Directions ::
In the material below, write out each line word for word and omit the pictures.

------------------------------------------------------------

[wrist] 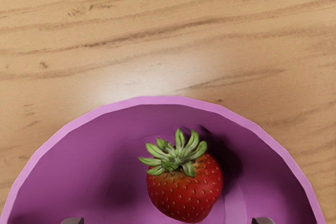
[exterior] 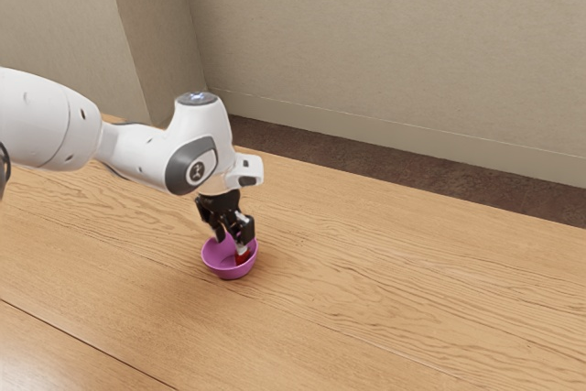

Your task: Take strawberry from the bowl

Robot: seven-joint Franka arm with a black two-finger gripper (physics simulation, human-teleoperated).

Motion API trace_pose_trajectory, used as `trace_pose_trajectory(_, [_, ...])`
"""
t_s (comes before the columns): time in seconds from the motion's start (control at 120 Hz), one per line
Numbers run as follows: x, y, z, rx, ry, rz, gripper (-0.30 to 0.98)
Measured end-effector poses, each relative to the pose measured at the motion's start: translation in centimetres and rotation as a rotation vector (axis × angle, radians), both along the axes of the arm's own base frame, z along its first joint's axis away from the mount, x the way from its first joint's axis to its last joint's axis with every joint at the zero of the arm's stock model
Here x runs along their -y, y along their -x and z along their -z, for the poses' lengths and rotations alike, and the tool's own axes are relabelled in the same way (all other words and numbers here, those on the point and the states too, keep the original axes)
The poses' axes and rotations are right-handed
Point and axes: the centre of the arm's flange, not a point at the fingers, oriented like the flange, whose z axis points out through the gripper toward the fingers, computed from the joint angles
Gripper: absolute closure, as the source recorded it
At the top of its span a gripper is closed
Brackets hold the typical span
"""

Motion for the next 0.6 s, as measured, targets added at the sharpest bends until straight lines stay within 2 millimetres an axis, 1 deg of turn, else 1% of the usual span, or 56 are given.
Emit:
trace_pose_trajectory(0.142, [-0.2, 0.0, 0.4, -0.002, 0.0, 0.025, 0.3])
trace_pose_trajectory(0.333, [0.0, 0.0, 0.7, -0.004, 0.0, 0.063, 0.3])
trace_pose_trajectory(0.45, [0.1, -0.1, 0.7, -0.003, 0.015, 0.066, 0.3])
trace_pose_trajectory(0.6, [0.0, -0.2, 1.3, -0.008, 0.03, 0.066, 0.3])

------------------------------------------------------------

Completed task ::
[wrist] 
[exterior] 

Your task: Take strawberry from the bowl

Robot: seven-joint Franka arm with a black two-finger gripper (physics simulation, human-teleoperated).

Motion API trace_pose_trajectory, used as `trace_pose_trajectory(_, [_, ...])`
"""
t_s (comes before the columns): time in seconds from the motion's start (control at 120 Hz), one per line
Numbers run as follows: x, y, z, rx, ry, rz, gripper (-0.30 to 0.98)
Measured end-effector poses, each relative to the pose measured at the motion's start: translation in centimetres and rotation as a rotation vector (axis × angle, radians), both along the axes of the arm's own base frame, z along its first joint's axis away from the mount, x the way from its first joint's axis to its last joint's axis with every joint at the zero of the arm's stock model
Here x runs along their -y, y along their -x and z along their -z, for the poses' lengths and rotations alike, and the tool's own axes are relabelled in the same way (all other words and numbers here, those on the point and the states too, keep the original axes)
The poses' axes and rotations are right-handed
Point and axes: the centre of the arm's flange, not a point at the fingers, oriented like the flange, whose z axis points out through the gripper toward the fingers, computed from the joint angles
Gripper: absolute closure, as the source recorded it
At the top of its span a gripper is closed
Brackets hold the typical span
"""

Motion for the next 0.6 s, as measured, targets added at the sharpest bends until straight lines stay within 2 millimetres an axis, 1 deg of turn, else 1% of the usual span, or 56 are given.
Emit:
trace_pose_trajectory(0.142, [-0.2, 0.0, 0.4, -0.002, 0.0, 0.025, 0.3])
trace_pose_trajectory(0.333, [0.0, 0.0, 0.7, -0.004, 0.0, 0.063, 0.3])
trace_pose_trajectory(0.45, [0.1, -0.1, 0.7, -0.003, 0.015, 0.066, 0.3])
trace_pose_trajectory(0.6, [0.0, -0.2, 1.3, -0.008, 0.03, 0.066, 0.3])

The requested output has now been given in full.